All of the records should be restated word for word.

★ ★ ★

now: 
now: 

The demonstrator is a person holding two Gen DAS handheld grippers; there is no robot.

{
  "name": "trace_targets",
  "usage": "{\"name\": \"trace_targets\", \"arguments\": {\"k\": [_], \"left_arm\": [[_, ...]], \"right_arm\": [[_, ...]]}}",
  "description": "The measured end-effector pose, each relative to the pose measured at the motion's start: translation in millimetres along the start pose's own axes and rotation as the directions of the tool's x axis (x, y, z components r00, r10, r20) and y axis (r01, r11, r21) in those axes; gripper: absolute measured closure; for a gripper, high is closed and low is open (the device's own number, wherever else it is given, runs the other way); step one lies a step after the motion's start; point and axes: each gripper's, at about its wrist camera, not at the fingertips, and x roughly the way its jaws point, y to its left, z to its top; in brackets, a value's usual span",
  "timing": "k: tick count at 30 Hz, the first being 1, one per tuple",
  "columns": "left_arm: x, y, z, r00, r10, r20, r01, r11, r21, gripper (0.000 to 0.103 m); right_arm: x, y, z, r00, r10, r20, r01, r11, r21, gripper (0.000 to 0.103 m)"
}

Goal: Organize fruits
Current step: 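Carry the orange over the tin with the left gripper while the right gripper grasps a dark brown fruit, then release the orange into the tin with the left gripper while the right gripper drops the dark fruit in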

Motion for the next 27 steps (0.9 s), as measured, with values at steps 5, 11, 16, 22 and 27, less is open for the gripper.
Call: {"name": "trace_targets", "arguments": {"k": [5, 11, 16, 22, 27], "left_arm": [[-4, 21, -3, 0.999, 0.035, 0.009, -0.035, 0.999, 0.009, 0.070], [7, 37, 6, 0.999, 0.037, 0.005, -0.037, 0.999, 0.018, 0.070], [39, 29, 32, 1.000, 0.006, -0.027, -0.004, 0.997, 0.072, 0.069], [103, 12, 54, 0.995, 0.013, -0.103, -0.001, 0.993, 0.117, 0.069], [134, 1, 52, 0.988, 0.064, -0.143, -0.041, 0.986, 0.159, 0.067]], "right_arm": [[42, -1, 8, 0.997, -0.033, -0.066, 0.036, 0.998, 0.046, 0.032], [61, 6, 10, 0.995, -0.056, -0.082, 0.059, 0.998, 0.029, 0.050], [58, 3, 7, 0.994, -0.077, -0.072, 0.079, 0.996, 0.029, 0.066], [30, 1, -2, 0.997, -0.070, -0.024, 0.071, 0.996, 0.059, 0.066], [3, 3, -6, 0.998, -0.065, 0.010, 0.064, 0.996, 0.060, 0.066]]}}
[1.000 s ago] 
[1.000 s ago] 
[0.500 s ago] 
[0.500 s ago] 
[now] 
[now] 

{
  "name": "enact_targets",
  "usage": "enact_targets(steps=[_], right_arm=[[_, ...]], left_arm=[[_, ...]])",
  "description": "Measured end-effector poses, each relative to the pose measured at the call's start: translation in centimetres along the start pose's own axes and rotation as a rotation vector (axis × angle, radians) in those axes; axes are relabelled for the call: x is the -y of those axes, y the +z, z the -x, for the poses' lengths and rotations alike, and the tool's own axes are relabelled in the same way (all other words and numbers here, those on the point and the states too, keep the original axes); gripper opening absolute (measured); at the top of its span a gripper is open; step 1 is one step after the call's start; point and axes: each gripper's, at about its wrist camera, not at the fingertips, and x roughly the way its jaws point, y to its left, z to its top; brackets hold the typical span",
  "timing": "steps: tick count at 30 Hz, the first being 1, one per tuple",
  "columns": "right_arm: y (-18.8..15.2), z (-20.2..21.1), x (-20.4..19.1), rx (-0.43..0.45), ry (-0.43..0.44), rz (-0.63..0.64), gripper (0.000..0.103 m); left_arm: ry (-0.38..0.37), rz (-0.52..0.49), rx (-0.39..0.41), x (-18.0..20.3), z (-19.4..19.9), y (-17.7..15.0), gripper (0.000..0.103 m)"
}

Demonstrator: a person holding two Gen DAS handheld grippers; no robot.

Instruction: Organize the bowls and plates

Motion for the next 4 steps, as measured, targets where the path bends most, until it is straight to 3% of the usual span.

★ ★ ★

» Result of this task:
now: 
now: 

The demonstrator is a person holding two Gen DAS handheld grippers; there is no robot.

{
  "name": "trace_targets",
  "usage": "{\"name\": \"trace_targets\", \"arguments\": {\"k\": [_], \"left_arm\": [[_, ...]], \"right_arm\": [[_, ...]]}}",
  "description": "The measured end-effector pose, each relative to the pose measured at the motion's start: translation in millimetres along the start pose's own axes and rotation as the directions of the tool's x axis (x, y, z components r00, r10, r20) and y axis (r01, r11, r21) in those axes; gripper: absolute measured closure; for a gripper, high is closed and low is open (the device's own number, wherever else it is given, runs the other way); step one lies a step after the motion's start; point and axes: each gripper's, at about its wrist camera, not at the fingertips, and x roughly the way its jaws point, y to its left, z to its top; in brackets, a value's usual span",
  "timing": "k: tick count at 30 Hz, the first being 1, one per tuple",
  "columns": "left_arm: x, y, z, r00, r10, r20, r01, r11, r21, gripper (0.000 to 0.103 m); right_arm: x, y, z, r00, r10, r20, r01, r11, r21, gripper (0.000 to 0.103 m)"
}

Goal: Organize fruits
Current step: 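Carry the orange over the tin with the left gripper while the right gripper grasps a dark brown fruit, then release the orange into the tin with the left gripper while the right gripper drops the dark fruit in
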
Motion for the next 27 steps (0.9 s), as measured, with values at steps 5, 11, 16, 22 and 27, less is open for the gripper.
Call: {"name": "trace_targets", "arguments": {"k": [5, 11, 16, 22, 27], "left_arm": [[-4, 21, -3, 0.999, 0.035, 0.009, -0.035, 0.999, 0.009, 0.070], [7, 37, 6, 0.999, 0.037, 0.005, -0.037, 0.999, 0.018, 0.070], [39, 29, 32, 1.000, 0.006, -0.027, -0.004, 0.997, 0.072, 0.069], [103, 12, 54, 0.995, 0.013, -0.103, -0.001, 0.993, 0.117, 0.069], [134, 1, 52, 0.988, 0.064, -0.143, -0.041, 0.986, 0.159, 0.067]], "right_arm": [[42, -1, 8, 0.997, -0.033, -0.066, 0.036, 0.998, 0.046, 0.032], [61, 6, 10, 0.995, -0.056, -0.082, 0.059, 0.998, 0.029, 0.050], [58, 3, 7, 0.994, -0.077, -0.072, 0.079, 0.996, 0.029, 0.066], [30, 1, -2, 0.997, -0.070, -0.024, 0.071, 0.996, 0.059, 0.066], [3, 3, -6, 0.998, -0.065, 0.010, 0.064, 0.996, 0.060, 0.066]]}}
[1.000 s ago] 
[1.000 s ago] 
[0.500 s ago] 
[0.500 s ago] 
[now] 
[now] 

{
  "name": "enact_targets",
  "usage": "enact_targets(steps=[_], right_arm=[[_, ...]], left_arm=[[_, ...]])",
  "description": "Measured end-effector poses, each relative to the pose measured at the call's start: translation in centimetres along the start pose's own axes and rotation as a rotation vector (axis × angle, radians) in those axes; axes are relabelled for the call: x is the -y of those axes, y the +z, z the -x, for the poses' lengths and rotations alike, and the tool's own axes are relabelled in the same way (all other words and numbers here, those on the point and the states too, keep the original axes); gripper opening absolute (measured); at the top of its span a gripper is open; step 1 is one step after the call's start; point and axes: each gripper's, at about its wrist camera, not at the fingertips, and x roughly the way its jaws point, y to its left, z to its top; brackets hold the typical span",
  "timing": "steps: tick count at 30 Hz, the first being 1, one per tuple",
  "columns": "right_arm: y (-18.8..15.2), z (-20.2..21.1), x (-20.4..19.1), rx (-0.43..0.45), ry (-0.43..0.44), rz (-0.63..0.64), gripper (0.000..0.103 m); left_arm: ry (-0.38..0.37), rz (-0.52..0.49), rx (-0.39..0.41), x (-18.0..20.3), z (-19.4..19.9), y (-17.7..15.0), gripper (0.000..0.103 m)"
}

Demonstrator: a person holding two Gen DAS handheld grippers; no robot.

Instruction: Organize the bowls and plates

Motion for the next 4 steps, as measured, targets where the path bends most, until it is straight to 3% of the usual span.

The required output has now been supplied.